El requisito más imprescindible para lograr tal fin consistía en que el señor Gabino, responsable veterano del renaciente club de bogadores, se encontrase de buen café. Éste fue, a su vez, un viejo lobo de mar, bogador adiestrado y antiguo campeón con la trainera homónima de la bonita aldea. Previa a la cesión, supuesta, a los mozalbetes del bote correspondiente con sus remos imprescindibles para su posterior y gravosa bajada a la rampa, transportado a hombros por los seis adolescentes con el fin de embarcar y comenzar a bogar, si habían tenido suerte en la petición anterior... y el mostacho, imponente e hirsuto, de este buen hombre había dado su aquiescencia imperativa, era obligatorio, después de haber sido dotados de una provisión aceptable de cáñamo por el sabio anciano, haber fabricado los estrobos necesarios con paciencia infinita y mucho celo, nada menos que cuatro ásperas rosquillas por remero. Así y todo, los púberes, ingenuos, ignorábamos hasta el final de la labor de trenzado, tan larga como rutinaria, si el vigilante, octogenario, meticuloso y circunspecto iba a cedernos la embarcación, y, recalcitrantes, pudiésemos seguir imitando un día más al gran marino de Guetaria, Juan Sebastián Elcano.

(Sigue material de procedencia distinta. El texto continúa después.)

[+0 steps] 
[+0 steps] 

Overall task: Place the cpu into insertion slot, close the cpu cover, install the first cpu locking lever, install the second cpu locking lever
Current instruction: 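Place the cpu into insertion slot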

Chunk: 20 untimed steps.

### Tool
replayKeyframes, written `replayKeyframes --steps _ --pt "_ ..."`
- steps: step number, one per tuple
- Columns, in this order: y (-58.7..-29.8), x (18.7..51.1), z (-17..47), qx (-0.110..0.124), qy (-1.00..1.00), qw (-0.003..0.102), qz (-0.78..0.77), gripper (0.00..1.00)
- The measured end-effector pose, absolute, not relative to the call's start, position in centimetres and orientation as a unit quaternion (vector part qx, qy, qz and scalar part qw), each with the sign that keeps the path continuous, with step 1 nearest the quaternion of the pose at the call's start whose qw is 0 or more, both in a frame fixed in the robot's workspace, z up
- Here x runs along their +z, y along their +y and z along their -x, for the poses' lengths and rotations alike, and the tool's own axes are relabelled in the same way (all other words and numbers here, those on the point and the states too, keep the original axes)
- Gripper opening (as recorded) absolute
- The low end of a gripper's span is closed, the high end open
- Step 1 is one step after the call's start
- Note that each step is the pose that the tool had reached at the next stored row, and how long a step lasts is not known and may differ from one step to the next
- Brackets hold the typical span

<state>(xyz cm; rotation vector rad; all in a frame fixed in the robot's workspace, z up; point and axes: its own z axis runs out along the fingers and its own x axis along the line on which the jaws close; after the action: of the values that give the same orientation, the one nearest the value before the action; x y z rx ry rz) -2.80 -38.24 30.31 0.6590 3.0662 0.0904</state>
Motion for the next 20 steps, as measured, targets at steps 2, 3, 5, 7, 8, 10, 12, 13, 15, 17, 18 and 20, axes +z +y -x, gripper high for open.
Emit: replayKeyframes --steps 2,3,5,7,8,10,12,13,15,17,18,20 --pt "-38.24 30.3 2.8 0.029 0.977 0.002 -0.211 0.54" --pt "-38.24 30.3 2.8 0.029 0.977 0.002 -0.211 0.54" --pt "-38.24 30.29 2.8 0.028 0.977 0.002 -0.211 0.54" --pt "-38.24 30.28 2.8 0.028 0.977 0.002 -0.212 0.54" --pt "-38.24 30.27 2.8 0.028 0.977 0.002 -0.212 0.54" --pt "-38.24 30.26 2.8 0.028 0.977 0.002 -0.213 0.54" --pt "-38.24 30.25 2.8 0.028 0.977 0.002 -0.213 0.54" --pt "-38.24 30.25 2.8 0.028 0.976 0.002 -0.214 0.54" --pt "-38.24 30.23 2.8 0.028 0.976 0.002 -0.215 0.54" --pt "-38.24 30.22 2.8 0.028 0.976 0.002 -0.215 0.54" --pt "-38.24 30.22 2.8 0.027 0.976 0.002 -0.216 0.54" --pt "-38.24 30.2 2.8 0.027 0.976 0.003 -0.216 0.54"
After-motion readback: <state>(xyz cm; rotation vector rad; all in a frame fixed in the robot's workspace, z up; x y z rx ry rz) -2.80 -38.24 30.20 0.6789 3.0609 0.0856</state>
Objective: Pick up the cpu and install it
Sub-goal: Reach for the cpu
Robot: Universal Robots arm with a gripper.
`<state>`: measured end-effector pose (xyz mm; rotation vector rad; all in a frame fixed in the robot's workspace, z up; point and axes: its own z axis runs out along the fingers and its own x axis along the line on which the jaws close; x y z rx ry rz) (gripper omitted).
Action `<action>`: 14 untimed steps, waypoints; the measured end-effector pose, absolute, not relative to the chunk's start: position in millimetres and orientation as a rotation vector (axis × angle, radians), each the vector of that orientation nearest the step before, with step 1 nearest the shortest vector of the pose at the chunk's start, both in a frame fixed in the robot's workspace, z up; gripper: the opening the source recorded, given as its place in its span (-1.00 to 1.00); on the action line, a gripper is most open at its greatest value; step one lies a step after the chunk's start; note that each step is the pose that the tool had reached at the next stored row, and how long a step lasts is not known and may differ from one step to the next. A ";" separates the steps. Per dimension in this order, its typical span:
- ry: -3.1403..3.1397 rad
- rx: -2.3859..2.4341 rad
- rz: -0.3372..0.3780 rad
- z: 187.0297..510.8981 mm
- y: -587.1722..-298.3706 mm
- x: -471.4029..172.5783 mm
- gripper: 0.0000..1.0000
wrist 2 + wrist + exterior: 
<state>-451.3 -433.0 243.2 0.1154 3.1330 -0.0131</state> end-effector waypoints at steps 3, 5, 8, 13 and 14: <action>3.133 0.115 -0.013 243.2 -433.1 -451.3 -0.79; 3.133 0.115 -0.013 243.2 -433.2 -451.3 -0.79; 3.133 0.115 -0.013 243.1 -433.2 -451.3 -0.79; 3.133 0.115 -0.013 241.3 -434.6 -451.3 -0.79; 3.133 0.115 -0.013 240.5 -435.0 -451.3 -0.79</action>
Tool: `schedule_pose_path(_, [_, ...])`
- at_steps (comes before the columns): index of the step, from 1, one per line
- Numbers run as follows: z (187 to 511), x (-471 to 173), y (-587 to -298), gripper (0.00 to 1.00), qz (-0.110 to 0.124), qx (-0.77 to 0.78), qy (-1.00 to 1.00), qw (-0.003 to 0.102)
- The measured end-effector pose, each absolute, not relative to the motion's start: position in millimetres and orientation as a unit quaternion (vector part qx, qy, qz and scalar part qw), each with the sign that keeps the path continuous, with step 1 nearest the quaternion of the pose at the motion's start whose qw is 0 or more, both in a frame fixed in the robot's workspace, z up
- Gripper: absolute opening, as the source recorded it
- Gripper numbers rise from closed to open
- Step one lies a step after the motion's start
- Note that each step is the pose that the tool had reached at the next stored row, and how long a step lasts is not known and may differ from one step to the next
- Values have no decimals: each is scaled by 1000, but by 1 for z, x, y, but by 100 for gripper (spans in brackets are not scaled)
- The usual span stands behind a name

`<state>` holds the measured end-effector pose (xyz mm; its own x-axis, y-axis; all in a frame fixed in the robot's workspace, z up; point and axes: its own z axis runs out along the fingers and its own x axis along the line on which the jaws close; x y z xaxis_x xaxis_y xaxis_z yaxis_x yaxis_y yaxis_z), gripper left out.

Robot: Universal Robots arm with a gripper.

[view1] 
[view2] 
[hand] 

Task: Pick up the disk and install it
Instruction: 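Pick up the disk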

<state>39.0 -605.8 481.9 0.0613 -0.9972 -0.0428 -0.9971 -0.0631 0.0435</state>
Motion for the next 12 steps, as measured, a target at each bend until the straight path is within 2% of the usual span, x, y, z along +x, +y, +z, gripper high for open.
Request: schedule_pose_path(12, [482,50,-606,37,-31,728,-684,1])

Nos sentíamos plenamente realizados si habíamos logrado salirnos con la nuestra. Sobre todo, cuando en el agua, tras unas horas intensas de boga ardua, marcando la estropada a golpes de cronómetro y atravesando decenas de veces desde el varadero del desguace hasta el embarcadero de la escuela de náutica, decidíamos que ya estábamos un poco hartos de realizar txampas iniciales impetuosas, ciabogas muy ceñidas y romper algún que otro estrobo. Así, un poco abatidos, bogábamos de nuevo hacia el punto de partida en la rampa. Perezosos, sacábamos el bote del agua y lo volteábamos cargándolo al mismo tiempo sobre nuestros fatigados hombros; esta maniobra facilitaba el drenaje total del agua salada que siempre se acumulaba a bordo durante la intensa sesión de remo. Al final de la boga lo transportábamos hacia su lugar de almacenaje. Ejecutábamos estas fases rutinarias finales un poco cohibidos, imaginando a distancia la supervisión atenta del viejo lobo, con su vieja cachimba trabada en sus colmillos, aún prominentes. En momentos determinados no lo veíamos, pero los remeros echábamos de ver que el lobo se encontraba apostado estratégicamente entre las embarcaciones desvencijadas que colmaban los adoquines, vetustos, del plano inclinado, a la espera de ser carenadas, calafateadas y pintadas; ya que, al ascender con el bote cargado sobre nuestros hombros, percibíamos las vaharadas aromáticas de buen tabaco de pipa. Después, teníamos dolores de músculos abdominales, dorsales, lumbares, bíceps y posaderas para largos días. Las manos nos aparecían despellejadas en su totalidad: en carne viva, una cuestión peliaguda que podía delatarnos ante nuestras familias y profesores. Sin embargo, si en alguna ocasión fuimos descubiertos, se debió, más que nada, a causa de algún chivatazo flagrante dado por algún ojeador..., u ojeadora espontáneos.